In 1970, I was an Army Specialist 4 posted to the 72nd Army Band at Ft.
MacArthur in Los Angeles. We played a lot of “public relations” concerts and
parades. One, while I was there, was in the troubled neighborhood of Watts. I
can’t recall the occasion, but it was a military parade.
Watts 1965 |
Midway through our march across town, we had to break ranks and it was
every man for himself as we were pelted with cans, bottles and anything else
angry protesters could heave at us. I was told the protest was over the
disproportionate number of African Americans being sent to Vietnam. With the
help of LA County law enforcement, we were able to push back until we could
reach our bus and leave.
Although I considered myself socially aware, it was the first time the
vast difference between my life and that of minorities in inner city
neighborhoods was driven home. Our first sergeant, who was out front, was African
American and had grown up in Compton.
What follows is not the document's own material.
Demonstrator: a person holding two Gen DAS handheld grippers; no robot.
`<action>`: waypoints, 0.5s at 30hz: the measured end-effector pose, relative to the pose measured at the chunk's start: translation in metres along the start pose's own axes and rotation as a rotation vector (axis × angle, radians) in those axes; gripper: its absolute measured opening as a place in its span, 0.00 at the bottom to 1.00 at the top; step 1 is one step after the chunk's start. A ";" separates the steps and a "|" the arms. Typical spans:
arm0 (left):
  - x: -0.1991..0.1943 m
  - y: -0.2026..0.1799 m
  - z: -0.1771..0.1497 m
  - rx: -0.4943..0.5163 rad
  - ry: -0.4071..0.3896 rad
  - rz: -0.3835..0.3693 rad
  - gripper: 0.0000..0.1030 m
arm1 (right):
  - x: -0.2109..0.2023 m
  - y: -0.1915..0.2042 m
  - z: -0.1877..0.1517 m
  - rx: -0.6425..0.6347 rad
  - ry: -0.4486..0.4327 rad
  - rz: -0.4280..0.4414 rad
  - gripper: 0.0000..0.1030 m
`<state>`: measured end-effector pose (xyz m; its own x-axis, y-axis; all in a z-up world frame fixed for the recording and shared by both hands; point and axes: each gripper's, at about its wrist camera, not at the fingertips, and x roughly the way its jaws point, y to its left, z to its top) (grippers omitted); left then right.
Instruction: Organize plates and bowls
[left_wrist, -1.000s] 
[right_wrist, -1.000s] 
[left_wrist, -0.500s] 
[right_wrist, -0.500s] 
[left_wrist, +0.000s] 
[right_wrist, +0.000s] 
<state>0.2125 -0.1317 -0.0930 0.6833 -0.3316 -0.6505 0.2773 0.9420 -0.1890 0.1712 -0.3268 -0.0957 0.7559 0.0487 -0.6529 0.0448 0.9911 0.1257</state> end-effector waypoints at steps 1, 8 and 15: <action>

So was our second-ranking NCO, who was
from a dirt-poor childhood in Alabama. So were several other members of the
band. But what the protesters saw were our uniforms, which represented the
government that didn't represent them.
Not personal, just the uniform |
My friend Fermin, who before entering the Army had been a member of the
Black Panthers, patiently explained it to me. It wasn't personal. I was a
symbol. And it didn't matter how non-racist or liberal I might be, or how much
I strived to understand and empathize with the black cause. To the rioters,
none of that mattered since they faced daily discrimination simply because of
the color of their skin. It was something, he explained, that no matter home
empathic I might be, I could never fully understand or “own” because I was
white.
And then there was the context. Five years earlier Watts had been the
scene of The Watts riots, sometimes called the Watts Rebellion. They were
sparked, as the current ones rocking the US, by police abuse of minority
citizens' civil and human rights. They broke out after police physically
assaulted a pregnant, black motorist, who happened to also be a parolee, after
pulling her over for reckless driving. When community members in Watts publicly
decried the incident, six days of civil unrest ensued.
Minneapolis 2020 |
Nearly four thousand members of the California Army National Guard—hence,
the hatred for Army green—helped suppress the disturbance, which resulted in thirty-four
deaths and over forty million dollars worth of property damage. It was the
city's worst unrest until the Rodney King riots—for the exact same reason—twenty-seven years later.
And still today, as US cities are again in flames over the brutal police
murder of George Floyd—nothing ever seems to change. On the contrary, over the
course of the last three and a half years, the situation has been vastly
exacerbated by a federal administration that is openly racist and blatantly
disrespectful of civil and human rights.